• Am J Health Syst Pharm · Dec 1999

    Toxicology cart for stocking sufficient supplies of poisoning antidotes.

    • H E Pettit, P E McKinney, L E Achusim, and D C Lindsey.
    • University Hospital, College of Pharmacy, University of New Mexico, Albuquerque 87106, USA. hpettit@unm.edu
    • Am J Health Syst Pharm. 1999 Dec 15; 56 (24): 2537-9.

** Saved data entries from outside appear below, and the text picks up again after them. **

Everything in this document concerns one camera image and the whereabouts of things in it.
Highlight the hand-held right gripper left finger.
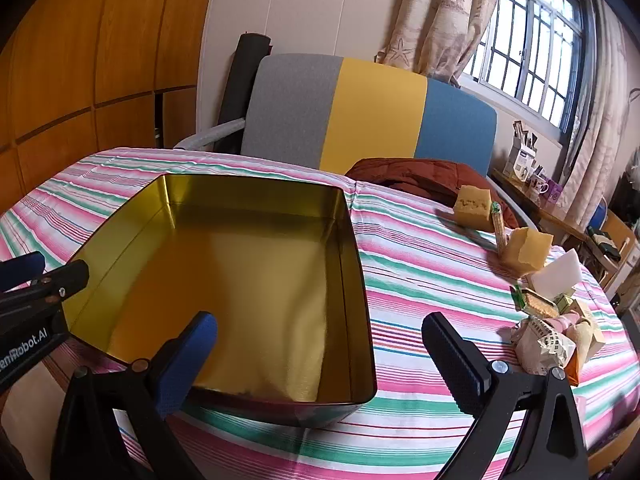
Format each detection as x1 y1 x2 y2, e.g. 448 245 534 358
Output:
50 310 219 480

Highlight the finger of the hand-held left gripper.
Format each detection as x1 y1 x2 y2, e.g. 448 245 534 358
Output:
0 260 90 311
0 251 46 292

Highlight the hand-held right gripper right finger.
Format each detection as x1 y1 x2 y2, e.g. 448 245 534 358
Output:
421 311 588 480

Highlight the white printed packet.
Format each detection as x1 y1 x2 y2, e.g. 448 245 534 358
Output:
510 316 577 376

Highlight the gold tin container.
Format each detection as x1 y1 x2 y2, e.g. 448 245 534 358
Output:
64 174 377 431

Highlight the pink roll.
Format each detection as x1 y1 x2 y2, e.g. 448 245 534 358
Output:
545 312 577 333

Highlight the orange pad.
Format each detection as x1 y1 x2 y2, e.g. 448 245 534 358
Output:
564 350 585 387

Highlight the yellow sponge block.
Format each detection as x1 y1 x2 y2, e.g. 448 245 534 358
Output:
452 185 493 232
501 226 555 277

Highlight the beige printed box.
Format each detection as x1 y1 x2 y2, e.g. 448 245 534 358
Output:
570 300 608 361

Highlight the pink green striped blanket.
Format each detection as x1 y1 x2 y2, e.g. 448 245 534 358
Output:
0 147 636 480

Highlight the green biscuit packet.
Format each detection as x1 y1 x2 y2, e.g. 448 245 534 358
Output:
510 284 559 319

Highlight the white sponge block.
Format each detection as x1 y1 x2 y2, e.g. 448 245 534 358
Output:
527 249 583 295

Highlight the wooden side desk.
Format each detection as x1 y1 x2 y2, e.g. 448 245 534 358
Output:
492 167 601 261

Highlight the red-brown jacket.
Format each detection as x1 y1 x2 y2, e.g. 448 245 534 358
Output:
345 157 521 231

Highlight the dark green bag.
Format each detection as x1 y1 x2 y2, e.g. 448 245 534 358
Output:
587 227 621 261

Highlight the white carton box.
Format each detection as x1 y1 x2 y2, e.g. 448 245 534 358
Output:
502 120 538 181

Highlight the wooden wardrobe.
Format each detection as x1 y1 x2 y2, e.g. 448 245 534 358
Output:
0 0 221 211

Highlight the grey yellow blue chair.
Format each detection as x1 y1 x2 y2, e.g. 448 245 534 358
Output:
172 53 541 233

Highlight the beige curtain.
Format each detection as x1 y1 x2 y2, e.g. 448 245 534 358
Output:
560 0 631 226

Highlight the barred window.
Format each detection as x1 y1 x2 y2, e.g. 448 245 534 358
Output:
460 0 588 136

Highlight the starfish print curtain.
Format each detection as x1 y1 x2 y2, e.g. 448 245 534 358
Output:
377 0 511 86

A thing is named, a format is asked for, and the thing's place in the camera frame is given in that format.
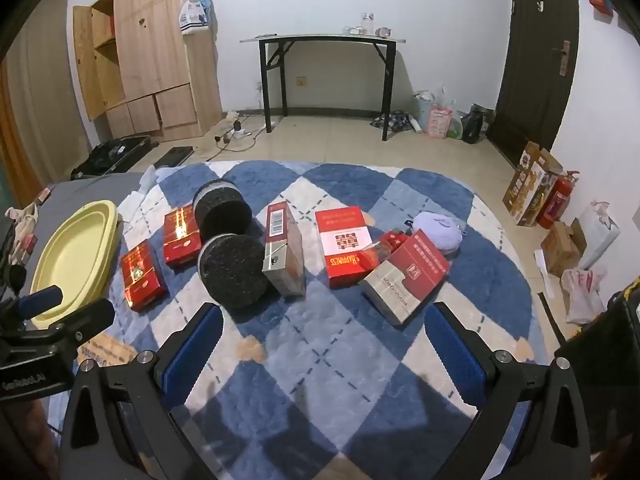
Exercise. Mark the open black case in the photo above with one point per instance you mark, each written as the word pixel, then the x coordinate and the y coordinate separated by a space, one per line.
pixel 110 155

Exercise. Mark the dark wooden door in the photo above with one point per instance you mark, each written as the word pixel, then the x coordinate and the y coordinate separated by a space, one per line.
pixel 535 60

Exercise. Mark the red fire extinguisher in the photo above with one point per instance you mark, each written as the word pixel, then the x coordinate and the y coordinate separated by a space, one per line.
pixel 555 200

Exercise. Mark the wooden wardrobe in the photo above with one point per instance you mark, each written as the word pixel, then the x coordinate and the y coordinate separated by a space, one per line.
pixel 155 50

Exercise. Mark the black round sponge block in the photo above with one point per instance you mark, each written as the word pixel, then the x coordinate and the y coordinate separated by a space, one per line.
pixel 222 210
pixel 235 270

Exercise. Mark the white paper strip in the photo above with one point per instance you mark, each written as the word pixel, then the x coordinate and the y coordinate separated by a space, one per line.
pixel 544 272

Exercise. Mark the red and silver carton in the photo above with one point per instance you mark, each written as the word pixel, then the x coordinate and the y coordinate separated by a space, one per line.
pixel 280 230
pixel 405 285

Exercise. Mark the small shiny red box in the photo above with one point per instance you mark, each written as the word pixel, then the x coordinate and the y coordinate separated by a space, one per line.
pixel 142 277
pixel 180 237
pixel 387 245

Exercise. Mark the brown cardboard box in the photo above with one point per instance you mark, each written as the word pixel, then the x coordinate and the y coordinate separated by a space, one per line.
pixel 560 250

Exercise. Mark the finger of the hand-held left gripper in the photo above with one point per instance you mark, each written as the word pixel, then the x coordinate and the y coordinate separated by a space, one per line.
pixel 42 300
pixel 90 315

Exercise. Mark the dark bag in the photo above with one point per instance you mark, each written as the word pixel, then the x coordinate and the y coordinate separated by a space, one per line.
pixel 605 370

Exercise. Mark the plaid cloth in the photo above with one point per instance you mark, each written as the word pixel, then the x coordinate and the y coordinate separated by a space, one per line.
pixel 392 121

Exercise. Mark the black foam tray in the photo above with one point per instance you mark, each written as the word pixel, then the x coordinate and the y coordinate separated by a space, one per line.
pixel 172 156

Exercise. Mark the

    AbstractWithin a three-month period, the University of New Mexico Health Sciences Center (UNMHSC) encountered three toxicological emergencies in which antidotes were either unavailable or inadequately stocked. Patient A was a patient with ethylene glycol intoxication. The emergency department (ED) physician ordered a 10% ethanol infusion. The pharmacy staff was unable to locate the commercially available solution and had to compound the infusion, resulting in a delay in administration of the antidote. Patient B was a patient at an outside hospital with organophosphate exposure whose transfer to our ED was requested by the other hospital. The pharmacy staff was unable to locate the pralidoxime needed to treat this patient; therefore; the patient was not transferred. It was later discovered that the pralidoxime had been stored in a location inconsistent with the storage policy for this medication. Patient C was a patient with severe rattlesnake envenomation. The pharmacy staff could locate only half of the antivenin needed to treat this patient. In each of these three cases, it was necessary to compound the required medication or to obtain it from other local facilities. These cases underscore the need for pharmacies to stock adequate amounts of poisoning antidotes in one immediately accessible location. A similar problem with understocking of poisoning antidotes exists throughout the United States.